EXERCISE
Report only the number of lines below in which the string "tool" appears.

DATA BLOCK
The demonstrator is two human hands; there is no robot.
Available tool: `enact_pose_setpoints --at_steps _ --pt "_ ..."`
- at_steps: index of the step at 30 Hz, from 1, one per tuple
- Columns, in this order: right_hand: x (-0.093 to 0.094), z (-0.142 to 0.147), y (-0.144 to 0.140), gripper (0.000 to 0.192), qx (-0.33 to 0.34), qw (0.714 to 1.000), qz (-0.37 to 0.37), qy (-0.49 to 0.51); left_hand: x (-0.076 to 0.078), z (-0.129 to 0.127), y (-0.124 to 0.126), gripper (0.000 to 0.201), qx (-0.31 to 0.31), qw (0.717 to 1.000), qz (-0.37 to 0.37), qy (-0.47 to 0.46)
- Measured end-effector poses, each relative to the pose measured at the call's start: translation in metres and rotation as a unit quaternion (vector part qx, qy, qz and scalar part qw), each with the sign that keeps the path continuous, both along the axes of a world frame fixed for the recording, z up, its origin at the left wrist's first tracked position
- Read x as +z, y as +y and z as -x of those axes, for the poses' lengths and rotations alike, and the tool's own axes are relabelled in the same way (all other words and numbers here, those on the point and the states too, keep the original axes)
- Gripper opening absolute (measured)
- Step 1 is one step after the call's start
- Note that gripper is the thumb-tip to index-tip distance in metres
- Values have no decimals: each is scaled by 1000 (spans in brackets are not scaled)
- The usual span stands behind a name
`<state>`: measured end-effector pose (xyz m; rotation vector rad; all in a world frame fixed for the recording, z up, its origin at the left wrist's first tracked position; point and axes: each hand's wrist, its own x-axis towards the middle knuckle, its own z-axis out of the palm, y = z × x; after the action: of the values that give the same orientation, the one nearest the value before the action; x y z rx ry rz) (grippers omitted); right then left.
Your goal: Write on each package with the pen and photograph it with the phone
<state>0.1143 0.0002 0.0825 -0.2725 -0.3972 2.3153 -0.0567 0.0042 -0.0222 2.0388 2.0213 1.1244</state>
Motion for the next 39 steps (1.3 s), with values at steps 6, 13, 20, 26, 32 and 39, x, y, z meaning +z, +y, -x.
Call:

EXERCISE RESPONSE
2